Pada tahun 2003, Hambali, seorang anggota JI yang berbasis di Malaysia, yang diduga bertanggung jawab mengamankan pendanaan untuk kelompok tersebut, ditangkap di Thailand setelah berbulan-bulan bersembunyi di ibu kota Kamboja, Phnom Penh.

Indonesia dan negara lain di kawasan ini terus menutup jaringan antara anggota JI dan para pemimpinnya. Pada tahun 2007, Abu Dujana, pimpinan operasi militer JI, ditangkap. Pada tahun 2010, Abu Bakar Bashir, “pemimpin spiritual” organisasi tersebut, ditangkap dan dijatuhi hukuman 15 tahun penjara. Dia dibebaskan pada awal Januari 2021.

“Tetapi JI sebagai sebuah organisasi masih tetap eksis dan pemerintah memberikan ruang yang luas bagi mereka untuk eksis, sehingga mereka dapat menjalankan madrasah, badan amal, dan bisnis,” katanya.

Pemerintah Indonesia secara resmi mendeklarasikan JI sebagai organisasi ilegal pada tahun 2008, namun pihak berwenang mengambil pendekatan yang lebih terukur dengan tetap memberikan otonomi pada anggotanya asalkan mereka tidak terlibat dalam kekerasan.

‘Jihad sebagai Perjuangan Spiritual’

Menurut Farihin, salah satu anggota JI yang berbasis di Indonesia, organisasi ini tetap aktif, meski kini telah mengubah filosofinya menjadi pasifisme dan fokus pada pekerjaan seperti pengajaran agama dan gerakan sosial lainnya. “Saat ini tidak ada fokus pada kekerasan,” katanya kepada Al Jazeera.

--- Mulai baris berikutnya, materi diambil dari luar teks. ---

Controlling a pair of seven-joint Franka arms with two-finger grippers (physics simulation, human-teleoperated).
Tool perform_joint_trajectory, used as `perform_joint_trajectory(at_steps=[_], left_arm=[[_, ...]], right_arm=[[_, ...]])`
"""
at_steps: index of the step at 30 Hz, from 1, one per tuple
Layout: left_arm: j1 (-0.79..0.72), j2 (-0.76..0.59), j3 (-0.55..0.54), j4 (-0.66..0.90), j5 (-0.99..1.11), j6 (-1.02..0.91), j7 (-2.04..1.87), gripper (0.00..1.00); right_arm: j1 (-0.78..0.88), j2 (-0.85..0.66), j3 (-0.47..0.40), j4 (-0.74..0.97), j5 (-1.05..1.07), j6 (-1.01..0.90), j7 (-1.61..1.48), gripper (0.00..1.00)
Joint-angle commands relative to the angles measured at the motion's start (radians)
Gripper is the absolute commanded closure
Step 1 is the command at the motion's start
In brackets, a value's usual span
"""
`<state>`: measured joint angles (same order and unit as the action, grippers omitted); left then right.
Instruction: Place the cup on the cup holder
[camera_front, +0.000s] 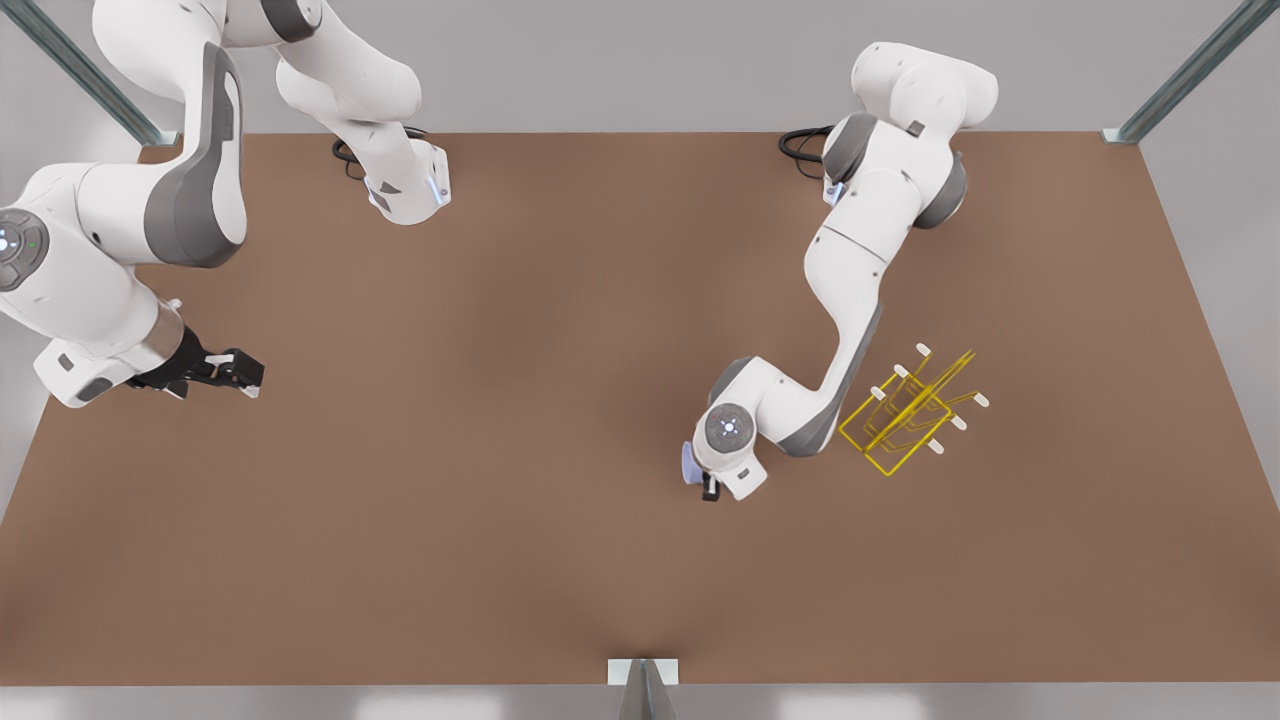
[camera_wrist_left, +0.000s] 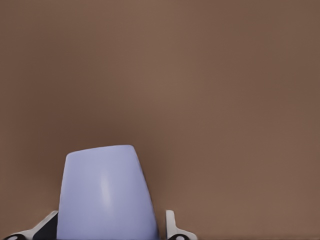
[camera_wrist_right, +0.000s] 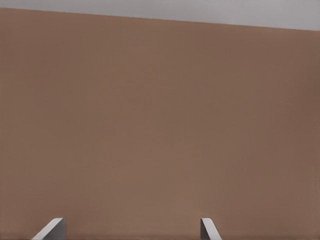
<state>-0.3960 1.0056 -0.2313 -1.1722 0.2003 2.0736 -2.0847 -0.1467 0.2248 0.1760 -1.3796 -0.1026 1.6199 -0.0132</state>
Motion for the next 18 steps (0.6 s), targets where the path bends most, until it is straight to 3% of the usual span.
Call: perform_joint_trajectory(at_steps=[1,4,5,6,9,11,15,18], left_arm=[[-0.001,0.005,0.000,0.000,-0.002,0.037,0.078,0.00],[-0.004,0.008,0.000,-0.001,-0.002,0.036,0.089,0.01],[-0.004,0.008,0.000,-0.001,-0.001,0.036,0.095,0.09],[-0.003,0.007,0.000,-0.001,-0.001,0.034,0.109,0.26],[0.002,-0.010,-0.006,-0.001,-0.002,0.016,0.160,0.22],[0.022,-0.074,-0.057,0.009,-0.018,-0.145,0.204,0.22],[0.013,-0.151,-0.071,0.008,-0.007,-0.234,0.198,0.20],[-0.032,-0.206,-0.063,0.009,0.163,-0.449,0.192,0.20]], right_arm=[[0.003,-0.002,0.000,0.001,0.000,-0.003,-0.040,0.00],[-0.002,0.002,-0.001,-0.001,0.000,-0.003,-0.048,0.00],[-0.002,0.005,-0.001,-0.001,0.000,-0.003,-0.048,0.00],[-0.001,0.004,-0.001,0.001,0.000,-0.003,-0.048,0.00],[-0.001,0.005,-0.001,-0.001,-0.002,-0.005,-0.044,0.00],[-0.001,0.005,-0.001,-0.001,-0.002,-0.003,-0.040,0.00],[-0.002,0.005,-0.001,0.001,-0.002,-0.003,-0.045,0.00],[-0.002,0.005,-0.001,-0.001,-0.002,-0.005,-0.044,0.00]])
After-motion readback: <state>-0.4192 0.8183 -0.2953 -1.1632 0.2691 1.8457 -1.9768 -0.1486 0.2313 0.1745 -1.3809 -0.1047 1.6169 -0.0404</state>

“Hanya jihad sebagai perjuangan spiritual untuk menjaga diri dari dosa-dosa pribadi kita sebagai individu,” ujarnya. “Semua agama memiliki konsep ini dalam beberapa bentuk.”

Meskipun Farihin masih menggambarkan dirinya sebagai anggota JI, ia mengatakan bahwa kelompok aslinya telah berkali-kali terpecah selama bertahun-tahun, karena perbedaan pandangan dan opini.

Perbedaan pendapat ini sering disebut-sebut sebagai alasan lain keberhasilan pendekatan regional terhadap apa yang disebut “perang melawan teror” – yang merupakan perpaduan antara perselisihan politik internal dan operasi keamanan eksternal.

Apa dampak sebenarnya dari apa yang disebut ‘Perang Melawan Teror’?

Pada tahun 2007, Abuza menceritakan, JI dilanda oleh faksionalisme ketika anggota organisasi yang tersisa saling berebut kekuasaan dan berselisih mengenai cara membuat cetak biru operasi mereka ke depan. “Abu Dujana mempunyai ide yang berbeda terhadap organisasi tersebut dan merasa bahwa mengebom orang asing bukanlah cara untuk mencapai tujuannya,” kata Abuza.

Cukup banyak anggota JI yang berpendapat bahwa yang terbaik adalah bersembunyi setelah bom Bali dan serangan itu tidak produktif. “Abu Dujana tidak berargumentasi bahwa membunuh orang asing adalah salah secara moral, hanya saja tindakan tersebut tidak produktif karena, dengan setiap serangan dan penangkapan berikutnya, organisasi tersebut semakin lemah.”

Upaya Kontraterorisme Terus Berlanjut

Indonesia juga telah mencapai kemajuan besar dalam menciptakan kerangka kerja kontraterorisme yang efektif yang telah secara signifikan melemahkan jaringan penyerang potensial di seluruh kawasan, kata Alif Satria, peneliti di Departemen Politik dan Perubahan Sosial di Pusat Kajian Strategis dan Internasional di Indonesia.

“Pertama adalah pembentukan Densus 88 pada tahun 2003 melalui bantuan negara lain. Hal ini memastikan bahwa Indonesia memiliki unit kontraterorisme yang berfungsi dengan baik dengan intelijen dan keterampilan operasional yang diperlukan untuk membongkar jaringan,” kata Ali kepada Al Jazeera.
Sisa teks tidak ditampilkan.